Bioinformatics. 2016 Sep 1;32(17):i763-i771. doi: 10.1093/bioinformatics/btw464.
Biological networks are composed of molecular components and their interactions represented by nodes and edges, respectively, in a graph model. Based on this model, there were many studies with respect to effects of node-based mutations on the network dynamics, whereas little attention was paid to edgetic mutations so far.
In this paper, we defined an edgetic sensitivity measure that quantifies how likely a converging attractor is changed by edge-removal mutations in a Boolean network model. Through extensive simulations based on that measure, we found interesting properties of highly sensitive edges in both random and real signaling networks. First, the sensitive edges in random networks tend to link two end nodes both of which are susceptible to node-knockout mutations. Interestingly, it was analogous to an observation that the sensitive edges in human signaling networks are likely to connect drug-target genes. We further observed that the edgetic sensitivity predicted drug-targets better than the node-based sensitivity. In addition, the sensitive edges showed distinguished structural characteristics such as a lower connectivity, more involving feedback loops and a higher betweenness. Moreover, their gene-ontology enrichments were clearly different from the other edges. We also observed that genes incident to the highly sensitive interactions are more central by forming a considerably large connected component in human signaling networks. Finally, we validated our approach by showing that most sensitive interactions are promising edgetic drug-targets in p53 cancer and T-cell apoptosis networks. Taken together, the edgetic sensitivity is valuable to understand the complex dynamics of signaling networks.

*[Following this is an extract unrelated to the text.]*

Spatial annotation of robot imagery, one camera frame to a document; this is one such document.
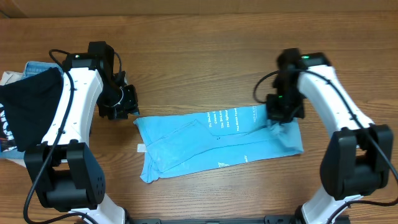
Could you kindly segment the light blue printed t-shirt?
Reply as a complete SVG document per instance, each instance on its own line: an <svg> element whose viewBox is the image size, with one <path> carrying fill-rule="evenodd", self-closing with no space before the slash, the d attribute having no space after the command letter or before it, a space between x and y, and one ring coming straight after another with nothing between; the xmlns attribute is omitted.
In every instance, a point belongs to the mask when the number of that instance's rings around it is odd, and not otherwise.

Supplementary data are available at Bioinformatics online.
生物网络由分子成分及其相互作用组成,在图模型中分别由节点和边表示。基于此模型,有许多关于基于节点的突变对网络动态影响的研究,而到目前为止,对边突变的关注很少。
在本文中,我们定义了一种边敏感性度量,用于量化布尔网络模型中通过边去除突变改变收敛吸引子的可能性。通过基于该度量的广泛模拟,我们在随机和真实信号网络中发现了高敏感边的有趣特性。首先,随机网络中的敏感边倾向于连接两个末端节点,这两个节点都容易受到节点敲除突变的影响。有趣的是,这类似于人类信号网络中敏感边可能连接药物靶基因的观察结果。我们进一步观察到,边敏感性比基于节点的敏感性能更好地预测药物靶点。此外,敏感边表现出独特的结构特征,如较低的连通性、更多地涉及反馈回路和更高的介数。而且,它们的基因本体富集与其他边明显不同。我们还观察到,在人类信号网络中,与高度敏感相互作用相关的基因通过形成相当大的连通分量而更具中心性。最后,我们通过表明大多数敏感相互作用在p53癌症和T细胞凋亡网络中是有前景的边药物靶点来验证我们的方法。综上所述,边敏感性对于理解信号网络的复杂动态很有价值。
补充数据可在《生物信息学》在线获取。